Antioxidants play important protective role against excessive production of free radicals, through scavenging or inhibiting their activities (Nimse & Pal, 2015). Plasma contains numerous low molecular weight antioxidants such as ascorbic acid, tocopherol, and uric acid (Chevion et al., 1997), which can be measured through several antioxidant assays. The ABTS assay measures the ability of antioxidants in plasma to scavenge ABTS radicals while the FRAP assay measures the capacity of antioxidants to reduce ferric ions (Dasgupta & Klein, 2014). In this study, the data shows that the ABTS scavenging activity and FRAP activity are lower in obese (OB) than the normal weight (NW) group. This implies the possibility of body fat mass influencing antioxidant status. Several studies have been conducted on the effects of body fat on antioxidants and oxidative stress status (Savini et al., 2013; Lubrano et al., 2015; Lechuga-Sancho et al., 2018). While majority of the studies demonstrated that high body fat was correlated with low antioxidant activities and high oxidative stress (Amirkhizi et al., 2010; Hermsdorff et al., 2011; Jankovica et al., 2014), some studies reported the opposite effect or no difference and these may be due to the dietary antioxidants intake of individuals (Brown et al., 2012; Amaya-Villalva et al., 2015; Wang & Hai, 2015; Čolak et al., 2019). However, results from our study seem to agree with previous reports on the inverse association of body fat with antioxidant status. The reduced antioxidant activities in the OB group could also be due to other factors such as dietary habits. A study had reported that women who followed a high quality diet, indicative of high intake of fruit and vegetables and low amounts of fat, were more likely to have lower BMI (Boynton et al., 2008). In addition, antioxidants may be mobilised elsewhere in the body to combat oxidative stress (Clarkson & Thompson, 2000; Abdali, Samson & Grover, 2015). However, some studies show that even with high dietary consumption of antioxidants-rich food, obese individuals still demonstrated deficiency of micronutrients (Via, 2012; Soare et al., 2014).
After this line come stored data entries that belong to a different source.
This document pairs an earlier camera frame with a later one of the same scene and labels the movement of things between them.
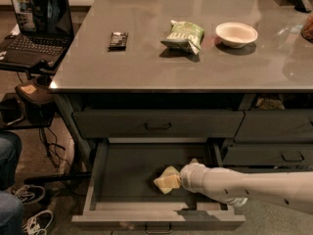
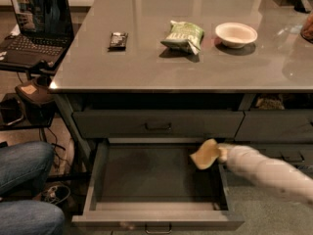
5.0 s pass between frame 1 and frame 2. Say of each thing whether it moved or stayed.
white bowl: stayed
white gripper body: moved
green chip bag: stayed
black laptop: stayed
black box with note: stayed
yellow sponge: moved
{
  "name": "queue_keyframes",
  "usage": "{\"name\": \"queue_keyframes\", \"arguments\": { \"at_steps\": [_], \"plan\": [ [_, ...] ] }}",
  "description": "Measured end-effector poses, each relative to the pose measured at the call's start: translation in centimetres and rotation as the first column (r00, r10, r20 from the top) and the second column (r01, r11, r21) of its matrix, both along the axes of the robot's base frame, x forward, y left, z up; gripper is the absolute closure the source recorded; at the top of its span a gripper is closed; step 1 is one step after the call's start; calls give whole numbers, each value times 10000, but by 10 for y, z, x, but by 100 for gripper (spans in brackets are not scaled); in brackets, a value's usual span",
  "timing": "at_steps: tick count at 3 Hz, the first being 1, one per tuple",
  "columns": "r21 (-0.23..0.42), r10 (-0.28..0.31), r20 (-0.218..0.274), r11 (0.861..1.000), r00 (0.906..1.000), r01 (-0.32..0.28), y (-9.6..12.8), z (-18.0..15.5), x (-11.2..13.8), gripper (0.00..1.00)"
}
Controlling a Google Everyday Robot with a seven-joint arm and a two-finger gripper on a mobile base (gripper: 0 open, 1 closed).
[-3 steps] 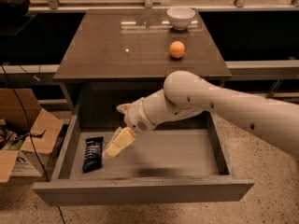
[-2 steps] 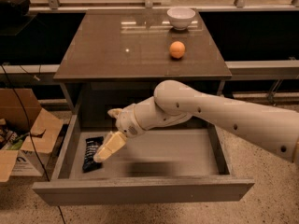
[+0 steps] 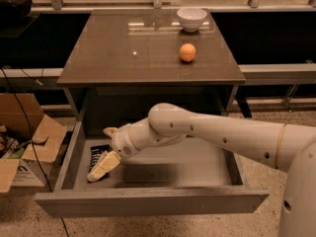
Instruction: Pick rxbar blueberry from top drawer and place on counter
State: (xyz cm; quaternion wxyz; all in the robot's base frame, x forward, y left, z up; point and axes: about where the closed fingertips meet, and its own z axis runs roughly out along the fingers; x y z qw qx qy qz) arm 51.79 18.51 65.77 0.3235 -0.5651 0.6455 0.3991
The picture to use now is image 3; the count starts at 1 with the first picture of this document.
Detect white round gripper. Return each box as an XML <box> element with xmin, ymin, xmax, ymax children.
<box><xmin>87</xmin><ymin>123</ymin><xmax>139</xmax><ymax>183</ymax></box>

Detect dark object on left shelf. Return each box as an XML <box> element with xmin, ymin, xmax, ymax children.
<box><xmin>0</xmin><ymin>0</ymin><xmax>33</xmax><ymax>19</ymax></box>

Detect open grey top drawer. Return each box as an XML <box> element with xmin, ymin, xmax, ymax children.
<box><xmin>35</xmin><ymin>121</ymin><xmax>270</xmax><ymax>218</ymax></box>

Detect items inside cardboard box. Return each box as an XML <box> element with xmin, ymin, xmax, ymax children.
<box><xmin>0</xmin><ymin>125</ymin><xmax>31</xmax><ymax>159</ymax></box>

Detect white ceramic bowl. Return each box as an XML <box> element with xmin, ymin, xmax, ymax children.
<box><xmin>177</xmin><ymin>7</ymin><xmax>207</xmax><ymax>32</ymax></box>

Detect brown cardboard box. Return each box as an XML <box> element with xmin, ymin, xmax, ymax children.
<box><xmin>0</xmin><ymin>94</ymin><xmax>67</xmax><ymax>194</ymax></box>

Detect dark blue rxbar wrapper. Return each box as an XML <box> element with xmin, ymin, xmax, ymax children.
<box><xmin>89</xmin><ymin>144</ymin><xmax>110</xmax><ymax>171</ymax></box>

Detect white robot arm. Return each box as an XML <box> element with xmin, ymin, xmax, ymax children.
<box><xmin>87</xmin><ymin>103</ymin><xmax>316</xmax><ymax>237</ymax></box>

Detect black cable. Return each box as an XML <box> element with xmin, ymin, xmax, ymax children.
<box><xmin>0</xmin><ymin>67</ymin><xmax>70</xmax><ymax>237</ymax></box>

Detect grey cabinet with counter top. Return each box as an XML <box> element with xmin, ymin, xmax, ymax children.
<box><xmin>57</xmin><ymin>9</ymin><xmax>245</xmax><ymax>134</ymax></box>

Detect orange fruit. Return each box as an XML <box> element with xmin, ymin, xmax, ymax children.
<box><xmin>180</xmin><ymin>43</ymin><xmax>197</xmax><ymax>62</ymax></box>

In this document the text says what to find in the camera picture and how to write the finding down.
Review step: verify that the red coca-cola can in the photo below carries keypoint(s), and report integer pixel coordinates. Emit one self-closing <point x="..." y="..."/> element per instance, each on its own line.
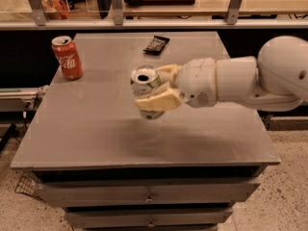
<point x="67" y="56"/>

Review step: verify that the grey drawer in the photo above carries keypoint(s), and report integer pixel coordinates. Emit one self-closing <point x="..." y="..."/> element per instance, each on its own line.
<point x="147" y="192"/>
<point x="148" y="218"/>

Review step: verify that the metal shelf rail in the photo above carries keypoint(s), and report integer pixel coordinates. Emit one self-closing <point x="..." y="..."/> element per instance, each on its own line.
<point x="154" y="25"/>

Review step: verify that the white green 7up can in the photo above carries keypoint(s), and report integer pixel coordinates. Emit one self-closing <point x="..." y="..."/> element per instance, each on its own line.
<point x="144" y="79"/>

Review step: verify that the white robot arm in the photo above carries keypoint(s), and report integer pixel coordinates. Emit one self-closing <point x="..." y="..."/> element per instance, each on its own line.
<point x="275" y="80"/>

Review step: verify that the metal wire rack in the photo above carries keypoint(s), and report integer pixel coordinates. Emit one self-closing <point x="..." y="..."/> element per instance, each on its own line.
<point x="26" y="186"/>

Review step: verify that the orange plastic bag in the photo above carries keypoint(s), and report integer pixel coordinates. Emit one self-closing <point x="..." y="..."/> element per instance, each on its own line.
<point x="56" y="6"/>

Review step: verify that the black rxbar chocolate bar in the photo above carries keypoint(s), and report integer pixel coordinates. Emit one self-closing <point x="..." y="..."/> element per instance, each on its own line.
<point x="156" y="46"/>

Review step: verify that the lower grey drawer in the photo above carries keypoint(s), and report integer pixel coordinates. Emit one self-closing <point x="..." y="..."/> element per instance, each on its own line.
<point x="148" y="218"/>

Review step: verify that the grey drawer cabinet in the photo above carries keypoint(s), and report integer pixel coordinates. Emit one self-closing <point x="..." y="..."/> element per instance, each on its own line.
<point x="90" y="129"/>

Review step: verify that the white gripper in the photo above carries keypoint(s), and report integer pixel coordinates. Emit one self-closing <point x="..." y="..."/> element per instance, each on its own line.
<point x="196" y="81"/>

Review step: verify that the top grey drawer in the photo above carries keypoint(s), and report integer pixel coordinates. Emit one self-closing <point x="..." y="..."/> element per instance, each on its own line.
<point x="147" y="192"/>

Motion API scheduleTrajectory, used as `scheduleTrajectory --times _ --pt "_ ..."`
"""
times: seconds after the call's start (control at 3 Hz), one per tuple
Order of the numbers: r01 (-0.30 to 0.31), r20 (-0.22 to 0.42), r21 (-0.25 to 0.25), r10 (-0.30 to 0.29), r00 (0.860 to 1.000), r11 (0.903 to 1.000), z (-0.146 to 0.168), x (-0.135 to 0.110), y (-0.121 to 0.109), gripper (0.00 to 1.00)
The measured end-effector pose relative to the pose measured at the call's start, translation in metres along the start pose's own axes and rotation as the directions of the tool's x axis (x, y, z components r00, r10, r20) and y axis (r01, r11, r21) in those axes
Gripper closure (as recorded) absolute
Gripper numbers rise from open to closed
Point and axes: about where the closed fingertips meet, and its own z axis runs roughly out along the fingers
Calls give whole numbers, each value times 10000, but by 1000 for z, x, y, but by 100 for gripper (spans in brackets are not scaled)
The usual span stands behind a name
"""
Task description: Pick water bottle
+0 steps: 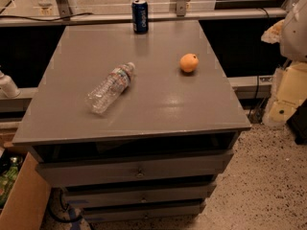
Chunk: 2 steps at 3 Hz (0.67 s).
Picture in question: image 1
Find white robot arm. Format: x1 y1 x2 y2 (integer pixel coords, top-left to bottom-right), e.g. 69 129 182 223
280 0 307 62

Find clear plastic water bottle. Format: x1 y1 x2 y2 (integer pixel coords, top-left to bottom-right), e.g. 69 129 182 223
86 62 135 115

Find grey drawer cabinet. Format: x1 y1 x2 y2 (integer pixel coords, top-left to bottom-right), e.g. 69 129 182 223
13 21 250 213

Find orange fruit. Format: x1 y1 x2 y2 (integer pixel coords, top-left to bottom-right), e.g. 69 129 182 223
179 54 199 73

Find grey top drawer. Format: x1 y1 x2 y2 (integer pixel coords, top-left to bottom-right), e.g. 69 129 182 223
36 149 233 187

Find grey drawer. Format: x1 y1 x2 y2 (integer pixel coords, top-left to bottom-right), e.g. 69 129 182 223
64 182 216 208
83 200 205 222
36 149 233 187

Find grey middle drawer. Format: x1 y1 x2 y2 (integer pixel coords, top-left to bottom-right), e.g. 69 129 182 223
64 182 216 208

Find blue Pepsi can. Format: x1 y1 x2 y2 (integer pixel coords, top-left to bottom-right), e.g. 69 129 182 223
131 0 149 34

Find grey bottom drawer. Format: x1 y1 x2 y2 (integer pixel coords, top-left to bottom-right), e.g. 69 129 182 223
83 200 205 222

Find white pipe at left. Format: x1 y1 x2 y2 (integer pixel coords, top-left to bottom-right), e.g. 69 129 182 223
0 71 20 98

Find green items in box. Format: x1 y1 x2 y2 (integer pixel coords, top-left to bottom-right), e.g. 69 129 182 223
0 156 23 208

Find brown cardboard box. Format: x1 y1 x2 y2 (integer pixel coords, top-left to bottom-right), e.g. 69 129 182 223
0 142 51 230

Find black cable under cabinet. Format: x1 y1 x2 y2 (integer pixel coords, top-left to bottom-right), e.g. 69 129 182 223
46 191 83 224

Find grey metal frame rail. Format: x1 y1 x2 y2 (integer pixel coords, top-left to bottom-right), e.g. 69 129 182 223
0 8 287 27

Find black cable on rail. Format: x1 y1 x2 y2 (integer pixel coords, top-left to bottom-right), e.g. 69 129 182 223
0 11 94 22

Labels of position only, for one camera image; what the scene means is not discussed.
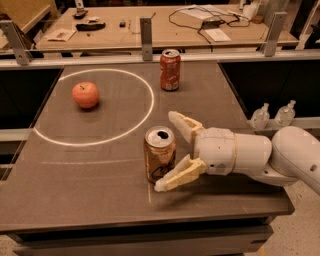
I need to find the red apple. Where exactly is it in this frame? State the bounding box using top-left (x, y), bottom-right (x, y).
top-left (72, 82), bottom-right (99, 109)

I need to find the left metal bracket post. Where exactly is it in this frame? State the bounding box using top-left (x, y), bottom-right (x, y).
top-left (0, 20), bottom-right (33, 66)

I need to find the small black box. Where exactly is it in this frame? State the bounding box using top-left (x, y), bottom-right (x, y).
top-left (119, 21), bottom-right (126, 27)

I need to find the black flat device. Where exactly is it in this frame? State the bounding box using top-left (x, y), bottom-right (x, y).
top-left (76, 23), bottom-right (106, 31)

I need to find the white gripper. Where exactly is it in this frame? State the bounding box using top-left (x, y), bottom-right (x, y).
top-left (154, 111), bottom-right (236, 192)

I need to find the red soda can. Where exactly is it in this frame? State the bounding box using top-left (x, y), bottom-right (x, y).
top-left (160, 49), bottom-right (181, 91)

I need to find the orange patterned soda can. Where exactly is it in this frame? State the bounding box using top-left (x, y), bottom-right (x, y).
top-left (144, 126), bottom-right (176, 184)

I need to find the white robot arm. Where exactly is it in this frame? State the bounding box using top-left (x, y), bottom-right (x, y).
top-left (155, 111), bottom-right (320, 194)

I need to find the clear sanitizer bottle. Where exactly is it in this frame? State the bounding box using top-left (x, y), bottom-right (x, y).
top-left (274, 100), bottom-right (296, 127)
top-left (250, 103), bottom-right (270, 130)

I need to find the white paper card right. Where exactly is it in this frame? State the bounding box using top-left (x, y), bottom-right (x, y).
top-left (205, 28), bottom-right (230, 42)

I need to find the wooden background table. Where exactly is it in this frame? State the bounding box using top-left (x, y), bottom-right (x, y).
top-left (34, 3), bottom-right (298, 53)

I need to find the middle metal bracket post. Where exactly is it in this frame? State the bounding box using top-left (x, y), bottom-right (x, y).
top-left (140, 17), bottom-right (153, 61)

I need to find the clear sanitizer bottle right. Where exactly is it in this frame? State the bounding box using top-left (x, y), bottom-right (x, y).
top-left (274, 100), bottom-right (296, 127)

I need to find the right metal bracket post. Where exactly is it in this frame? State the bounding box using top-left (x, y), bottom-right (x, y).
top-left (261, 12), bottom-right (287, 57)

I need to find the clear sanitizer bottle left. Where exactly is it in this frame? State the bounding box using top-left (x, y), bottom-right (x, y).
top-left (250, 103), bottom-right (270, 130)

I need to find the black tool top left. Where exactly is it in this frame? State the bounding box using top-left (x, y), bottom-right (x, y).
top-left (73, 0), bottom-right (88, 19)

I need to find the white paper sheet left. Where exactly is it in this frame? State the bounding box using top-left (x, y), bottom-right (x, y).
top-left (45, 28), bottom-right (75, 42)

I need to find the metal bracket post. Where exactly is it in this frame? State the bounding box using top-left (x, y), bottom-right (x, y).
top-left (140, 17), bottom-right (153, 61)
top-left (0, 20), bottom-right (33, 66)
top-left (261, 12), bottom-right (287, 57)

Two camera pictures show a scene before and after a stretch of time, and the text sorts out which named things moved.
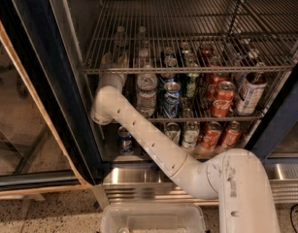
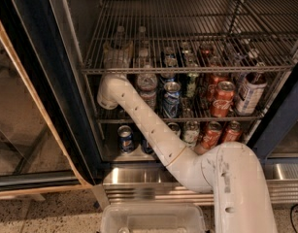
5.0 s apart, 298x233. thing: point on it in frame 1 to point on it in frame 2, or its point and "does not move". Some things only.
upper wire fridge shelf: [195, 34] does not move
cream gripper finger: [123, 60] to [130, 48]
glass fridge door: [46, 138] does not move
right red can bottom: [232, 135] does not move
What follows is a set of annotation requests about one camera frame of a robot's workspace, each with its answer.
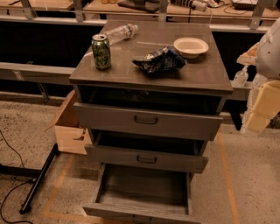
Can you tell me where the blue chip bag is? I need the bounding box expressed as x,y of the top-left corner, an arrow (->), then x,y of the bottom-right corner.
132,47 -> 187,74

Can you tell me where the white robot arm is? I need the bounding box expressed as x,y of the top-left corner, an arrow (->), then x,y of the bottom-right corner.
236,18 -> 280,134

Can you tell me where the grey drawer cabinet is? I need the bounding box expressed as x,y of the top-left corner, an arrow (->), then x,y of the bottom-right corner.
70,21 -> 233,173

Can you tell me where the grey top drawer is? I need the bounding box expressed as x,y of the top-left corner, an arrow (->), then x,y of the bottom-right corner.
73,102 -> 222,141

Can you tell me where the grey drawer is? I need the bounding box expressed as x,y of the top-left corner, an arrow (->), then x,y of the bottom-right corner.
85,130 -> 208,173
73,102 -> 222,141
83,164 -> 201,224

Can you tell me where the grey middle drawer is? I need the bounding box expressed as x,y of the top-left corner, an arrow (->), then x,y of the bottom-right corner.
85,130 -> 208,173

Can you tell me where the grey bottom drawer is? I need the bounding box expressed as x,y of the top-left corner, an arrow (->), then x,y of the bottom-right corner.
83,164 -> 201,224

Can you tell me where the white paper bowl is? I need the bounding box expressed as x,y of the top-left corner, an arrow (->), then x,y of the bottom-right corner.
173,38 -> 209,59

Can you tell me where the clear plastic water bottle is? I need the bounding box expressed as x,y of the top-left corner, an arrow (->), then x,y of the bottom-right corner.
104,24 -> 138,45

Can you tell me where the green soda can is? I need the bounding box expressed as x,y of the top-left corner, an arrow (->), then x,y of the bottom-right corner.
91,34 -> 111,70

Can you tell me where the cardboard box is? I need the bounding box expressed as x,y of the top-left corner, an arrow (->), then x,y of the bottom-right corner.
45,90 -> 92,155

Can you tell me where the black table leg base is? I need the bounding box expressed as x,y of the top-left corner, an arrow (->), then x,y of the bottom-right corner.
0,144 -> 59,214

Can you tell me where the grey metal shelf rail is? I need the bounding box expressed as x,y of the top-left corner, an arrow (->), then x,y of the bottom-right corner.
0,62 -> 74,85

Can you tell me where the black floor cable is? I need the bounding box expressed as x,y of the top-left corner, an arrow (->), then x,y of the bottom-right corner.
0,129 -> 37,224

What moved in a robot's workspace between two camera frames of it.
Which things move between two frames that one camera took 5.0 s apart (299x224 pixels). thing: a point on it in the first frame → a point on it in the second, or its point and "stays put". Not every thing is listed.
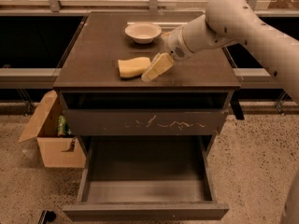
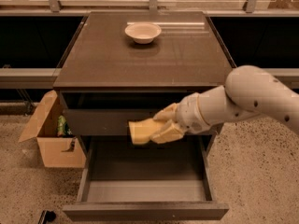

In addition to the low molecular weight antioxidant molecules, antioxidant enzymes are also protective against oxidative damage (Jeeva et al., 2015). The present data shows higher CAT activity in the OB group than the NW group. The low antioxidant activities and high CAT activity in the OB group are suggestive of the presence of oxidative stress, as reported by several publications (Tinahones et al., 2008; Bausenwein et al., 2009; Zhang, Liu & Zong, 2016). CAT is a tetrameric protein and is predominantly found in peroxisomes. It catalyses the conversion of hydrogen peroxide to hydrogen and water (Ighodaro & Akinloy, 2018). The increased CAT activity could be a compensatory mechanism to overcome the increased hydrogen peroxide content. Our finding was in line with the study by Rindler who reported a significant increase in CAT activity in mouse fed with a high-fat diet, for 2–30 weeks (Rindler et al., 2013). Indeed, overexpression of CAT has been shown to be beneficial in preventing oxidative damage (Awad, Aldosari & Abid, 2018).

In this study, determination of oxidative damage was done by measuring levels of MDA and ROS in plasma. Results from the study demonstrate no significant differences in MDA and ROS levels among the different BMI groups. This implies that body fat does not contribute to the oxidative stress state. However, based on the findings of similar studies, the levels of MDA and ROS were reported to be significantly higher in the high BMI group (Yesilbursa et al., 2004; Sankhla et al., 2012; An et al., 2018). We speculated that the lack of significant differences in the oxidative stress parameters of the OB group, despite reduced antioxidant activities, could be due to the removal of the radicals by the increased CAT activity. It is also possible that changes in the levels of ROS and MDA in the OB group were too little that it could not be detected by the assays.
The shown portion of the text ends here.